Formulus Black’s software, Forsa, enables any application to run fully in memory without modification, which can significantly enhance performance and decrease latency. To see how Forsa could speed up a typical data science project, we built the familiar New York City Taxi data set in both a Forsa-enabled and a non-Forsa environment on identical hardware and compared the execution times for a variety of queries. We found that that Forsa enabled many queries to execute up to 80x or more times faster.
In data science, the process of discovering interesting results is often iterative. Sure, you might get exceptionally lucky and find the single most interesting fact from your data set on your first exploration of the data, but it’s vastly more likely that you’ll reach into the data over and over again to develop more accurate conclusions or to refine your models. Or you might to start exploring one aspect of the data only to find that your results suggest that other aspects of the data are vital to your model or that another related topic is vastly more interesting for you to explore. This iterative process of analysis and exploration is a major part of the data science process.
In other words, one of the main tasks a data scientist will spend time on is directly and repeatedly accessing and re-accessing the data, which may reside in a variety of file systems, databases, and other data silos in today’s large enterprises. Furthermore, data from these disparate sources must often be cleaned, transformed, and moved before a data science team can even begin developing models. Arguably, the easiest way to speed up the data science process, then, is to simply speed up accessing and processing the source data. Formulus Black’s software, Forsa, does this by enabling all applications and data, including any database, to run fully in-memory without modification.
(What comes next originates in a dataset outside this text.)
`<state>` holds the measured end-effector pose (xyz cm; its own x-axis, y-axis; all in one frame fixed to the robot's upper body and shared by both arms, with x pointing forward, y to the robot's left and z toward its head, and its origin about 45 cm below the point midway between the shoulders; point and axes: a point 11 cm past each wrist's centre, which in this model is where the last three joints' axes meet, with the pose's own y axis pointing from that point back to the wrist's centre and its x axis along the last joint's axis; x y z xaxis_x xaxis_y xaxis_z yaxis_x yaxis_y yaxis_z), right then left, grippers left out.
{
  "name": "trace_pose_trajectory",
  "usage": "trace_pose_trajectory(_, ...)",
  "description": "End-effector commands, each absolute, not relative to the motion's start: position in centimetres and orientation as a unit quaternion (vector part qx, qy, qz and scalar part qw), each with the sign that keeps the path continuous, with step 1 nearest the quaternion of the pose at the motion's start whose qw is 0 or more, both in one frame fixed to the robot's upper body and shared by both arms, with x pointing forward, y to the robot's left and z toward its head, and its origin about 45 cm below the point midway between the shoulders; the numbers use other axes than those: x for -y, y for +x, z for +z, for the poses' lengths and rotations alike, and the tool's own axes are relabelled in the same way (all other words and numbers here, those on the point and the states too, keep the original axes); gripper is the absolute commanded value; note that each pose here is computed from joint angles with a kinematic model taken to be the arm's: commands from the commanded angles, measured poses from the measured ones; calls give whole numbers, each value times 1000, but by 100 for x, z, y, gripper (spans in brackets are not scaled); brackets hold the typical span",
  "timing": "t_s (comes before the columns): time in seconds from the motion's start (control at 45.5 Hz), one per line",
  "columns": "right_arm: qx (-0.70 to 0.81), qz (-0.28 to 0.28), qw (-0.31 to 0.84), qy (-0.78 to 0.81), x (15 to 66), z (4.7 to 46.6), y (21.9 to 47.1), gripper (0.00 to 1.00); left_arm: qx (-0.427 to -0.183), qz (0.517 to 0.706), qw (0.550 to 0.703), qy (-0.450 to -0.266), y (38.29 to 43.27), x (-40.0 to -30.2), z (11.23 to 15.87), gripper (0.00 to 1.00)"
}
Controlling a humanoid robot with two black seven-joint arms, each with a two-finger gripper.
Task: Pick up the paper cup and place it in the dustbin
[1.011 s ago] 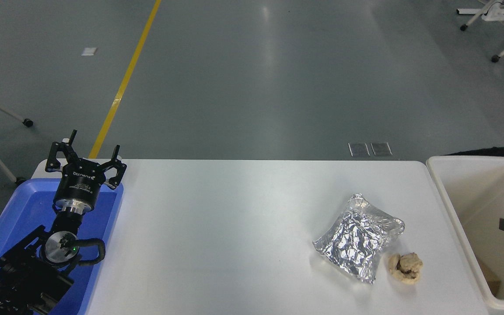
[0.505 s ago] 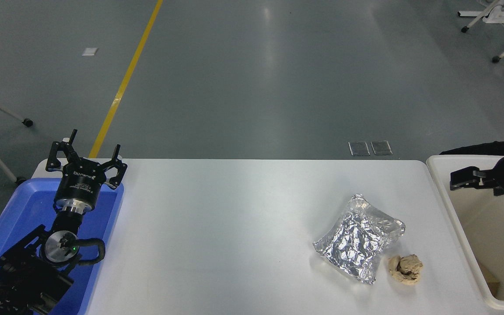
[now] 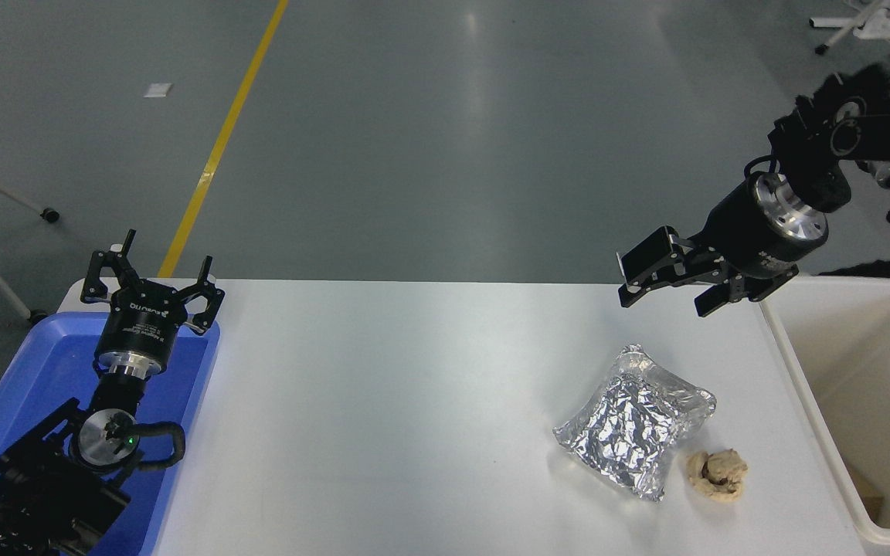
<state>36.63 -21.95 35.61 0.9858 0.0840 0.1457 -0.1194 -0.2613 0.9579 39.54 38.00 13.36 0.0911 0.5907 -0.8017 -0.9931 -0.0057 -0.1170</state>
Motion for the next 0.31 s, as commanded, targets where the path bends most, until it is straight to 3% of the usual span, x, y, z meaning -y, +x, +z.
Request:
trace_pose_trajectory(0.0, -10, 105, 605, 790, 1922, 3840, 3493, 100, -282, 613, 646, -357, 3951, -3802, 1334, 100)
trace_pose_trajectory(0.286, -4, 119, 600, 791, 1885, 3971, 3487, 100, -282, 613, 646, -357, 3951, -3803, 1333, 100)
To see just how much Forsa can speed up analytics, we built an experiment to compare SQL query execution speed when using conventional solid-state storage (a modern NVMe SSD) versus in-memory storage (provisioned by Forsa). To control for other variables, we built two identical databases on otherwise identical virtual machines, or VMs, each with 16 GB system RAM and 16 virtual CPU cores. The VMs were hosted on two separate, identical, server environments (full details below). The only difference between the two databases was their storage media—the conventional VM’s storage was taken from two modern NVME solid-state drives, while the Forsa VM’s storage was provisioned by Forsa from additional server RAM. (see Fig. 1).
For the database, we chose the New York City Taxi and Limousine Commission Trip Record Data, a well-known, publicly available data set. We used the Github project by Todd Schneider to download and import the roughly 350 GB dataset into both PostgreSQL databases. The database includes all the taxi trip data for 2009-2018 in a single table with more than one and a half billion rows, along with some additional related data in other tables. While the database and the queries tested here are not a standardized analytics database benchmark (e.g. TPC-H), actually working with a real-world data set should make the results a bit more interesting.
For the first round of testing, we used Looker, a popular online data analytics platform, for exploratory analysis and visualization, and to measure the over-network query response times an analyst might experience. We chose Looker because its simple point-and-click interface enables easy data exploration without having to encode tedious SQL queries. It also produces nice data visualization (maps, scatter plots, bar graphs) without the need to set up custom plotting scripts to visualize each different query result. For the purposes of our query timing tests, it is worth noting that Looker does not impact the SQL database performance—it configures and sends standard SQL queries as an ordinary database user but does not affect the performance of the database itself. Honestly, we also used Looker because it was quick and easy to set up and use.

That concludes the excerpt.